Mehr und mehr Menschen leben allein - auch in Österreich: Die Zahl der Ein-Personen-Haushalte lag im Jahr 2018 bei 1.457.000, berichtet die Statistik Austria (vgl. Kleine Zeitung, online, 4.4.2019). Vor allem ältere Menschen leben zunehmend ohne Familie.
Die steigende Zahl der Einpersonenhaushalte könnte mit mehr psychischen Erkrankungen einhergehen. Diesen Zusammenhang legt zumindest eine in PLOS ONE (2019; doi: 10.1371/journal.pone.0215182) publizierte Studie der Universität Versailles Saint-Quentin-en-Yvelines nahe, berichtet das Deutsche Ärzteblatt (online, 2.5.2019).
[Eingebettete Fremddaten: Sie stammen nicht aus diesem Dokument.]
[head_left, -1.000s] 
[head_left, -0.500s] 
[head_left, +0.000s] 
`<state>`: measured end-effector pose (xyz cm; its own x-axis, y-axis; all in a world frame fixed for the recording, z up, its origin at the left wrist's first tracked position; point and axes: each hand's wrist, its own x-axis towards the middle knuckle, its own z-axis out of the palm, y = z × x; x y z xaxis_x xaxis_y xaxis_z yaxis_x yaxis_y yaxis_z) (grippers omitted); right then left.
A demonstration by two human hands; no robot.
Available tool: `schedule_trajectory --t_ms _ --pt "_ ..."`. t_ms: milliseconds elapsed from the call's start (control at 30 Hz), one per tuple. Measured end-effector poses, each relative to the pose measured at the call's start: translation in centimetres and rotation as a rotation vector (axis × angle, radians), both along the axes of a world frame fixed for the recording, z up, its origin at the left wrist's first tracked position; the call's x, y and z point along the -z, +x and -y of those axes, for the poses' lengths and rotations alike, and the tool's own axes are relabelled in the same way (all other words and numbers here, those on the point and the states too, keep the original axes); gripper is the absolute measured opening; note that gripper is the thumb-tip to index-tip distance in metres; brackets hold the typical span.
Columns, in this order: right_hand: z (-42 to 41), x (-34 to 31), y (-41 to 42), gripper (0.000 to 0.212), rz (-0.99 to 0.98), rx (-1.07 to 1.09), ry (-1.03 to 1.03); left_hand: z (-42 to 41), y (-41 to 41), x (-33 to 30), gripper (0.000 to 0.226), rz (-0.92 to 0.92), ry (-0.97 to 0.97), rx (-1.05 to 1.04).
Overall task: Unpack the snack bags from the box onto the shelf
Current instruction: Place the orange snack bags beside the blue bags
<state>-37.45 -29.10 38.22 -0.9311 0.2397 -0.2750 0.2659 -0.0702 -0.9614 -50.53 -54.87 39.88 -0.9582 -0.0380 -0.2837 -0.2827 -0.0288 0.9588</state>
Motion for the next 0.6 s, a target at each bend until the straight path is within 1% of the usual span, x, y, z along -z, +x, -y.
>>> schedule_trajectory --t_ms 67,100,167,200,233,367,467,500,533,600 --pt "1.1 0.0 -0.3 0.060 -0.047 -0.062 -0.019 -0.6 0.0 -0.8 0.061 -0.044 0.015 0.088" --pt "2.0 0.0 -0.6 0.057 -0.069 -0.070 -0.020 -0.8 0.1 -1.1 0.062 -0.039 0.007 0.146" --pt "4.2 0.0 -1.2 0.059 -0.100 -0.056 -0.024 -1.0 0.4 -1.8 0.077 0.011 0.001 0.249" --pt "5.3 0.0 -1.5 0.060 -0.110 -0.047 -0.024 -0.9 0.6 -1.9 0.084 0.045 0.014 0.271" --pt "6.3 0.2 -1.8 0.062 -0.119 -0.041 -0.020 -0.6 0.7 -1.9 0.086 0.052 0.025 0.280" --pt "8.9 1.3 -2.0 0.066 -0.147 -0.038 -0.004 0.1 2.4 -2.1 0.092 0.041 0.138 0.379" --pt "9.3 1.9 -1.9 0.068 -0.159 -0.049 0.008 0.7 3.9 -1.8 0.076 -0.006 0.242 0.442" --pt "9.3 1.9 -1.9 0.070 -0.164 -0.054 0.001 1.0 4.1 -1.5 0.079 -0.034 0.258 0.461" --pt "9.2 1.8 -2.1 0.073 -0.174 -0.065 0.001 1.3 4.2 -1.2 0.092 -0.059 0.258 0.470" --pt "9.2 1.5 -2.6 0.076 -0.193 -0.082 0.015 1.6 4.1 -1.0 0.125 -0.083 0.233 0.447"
Wie das Forscherteam um Louis Jacob berichtet, haben Alleinlebende 1,5- bis 2,5-mal eher eine der häufigsten psychischen Erkrankungen als andere Menschen, darunter Depressionen oder Angst- und Zwangsstörungen. Dabei sind alle Altersgruppen und Geschlechter betroffen, wie die Wissenschaftler betonen. Die Studie zeige jedoch nicht, ob das Alleinleben Ursache dieser Erkrankungen ist. Auch die zeitliche Reihenfolge wurde nicht untersucht. Einen statistischen Zusammenhang zwischen dem Alleinleben und Erkrankungen gab es jedoch vor allem jenen Menschen, die sich einsam fühlten.
Das Forscherteam nutzte die Daten von 20.500 Menschen aus England, die 1993, 2000 und 2007 an einer nationalen Erhebung teilgenommen hatten. In den drei Jahren stieg der Anteil der Einpersonenhaushalte von 8,8 auf 9,8 und schließlich 10,7 Prozent. Zugleich stieg die Rate an häufigen psychischen Erkrankungen von 14,1 auf 16,3 und 16,4 Prozent. In allen drei Umfragen war ein statistischer Zusammenhang zwischen dem Alleinleben und der Verbreitung psychischer Erkrankungen feststellbar.
In Österreich lebten 2018 nach Daten der Statistik Austria 17 Prozent aller in Privathaushalten wohnenden Menschen alleine. Österreich liegt damit noch deutlich unter dem EU-Schnitt von 33 Prozent, die Zahl der Single-Haushalte ist aber zwischen 1988 und 2018 von zehn auf 17 Prozent gestiegen. Die größte Gruppe Alleinlebender ist bei den über 65-Jährigen zu finden: 526.000 (33 Prozent) der 1.588.000 Personen ab 65 Jahren wohnten - oft bedingt durch Trennung oder dem Tod der Partnerin oder des Partners - ohne weitere Personen im Haushalt. In der Altersklasse der 25- bis 34-Jährigen lebten 233.000 alleine.
Die gesundheitlichen Folgen sozialer Isolation werden zunehmend in Studien untersucht. So ergab etwa 2015 eine US-amerikanische Meta-Analyse, dass allein schon das Gefühl, einsam zu sein, das Sterblichkeitsrisiko um 26 Prozent erhöht. Objektive Einsamkeit durch soziale Isolation bzw. die fehlende Einbettung in ein Gemeinschaftsgefüge sowie Alleinleben hätten noch schlimmere Auswirkungen auf die Gesundheit als das subjektive Gefühl von Einsamkeit. Hier steige das Sterberisiko um 29 bzw. 32 Prozent (vgl. Bioethik online, 13.4.2015).
Für den Psychologen Jürgen Margraf von der Universität Bochum ist das Thema Einsamkeit immer noch schambesetzt - obwohl die negativen Auswirkungen auf die psychische Gesundheit bekannt seien: „Stabile und vertrauensvolle soziale Beziehungen sind der beste Schutz für die psychische und auch körperliche Gesundheit.“
In Deutschland hat jüngst die SPD dazu einen Vorstoß gemacht: Sie spricht sich für einen Regierungsbeauftragten aus, der sich um Einsamkeit und Einsamkeitsschäden in der Gesellschaft kümmert. „Bisher wurde die Zahl der Krankheiten, die durch Einsamkeit ausgelöst werden, unterschätzt“, so SPD-Gesundheitssprecher Karl Lauterbach (vgl. Welt am Sonntag online, 4.5.2019). Zugleich verwies er auf Großbritannien, wo es einen solchen Regierungsbeauftragten bereits gibt.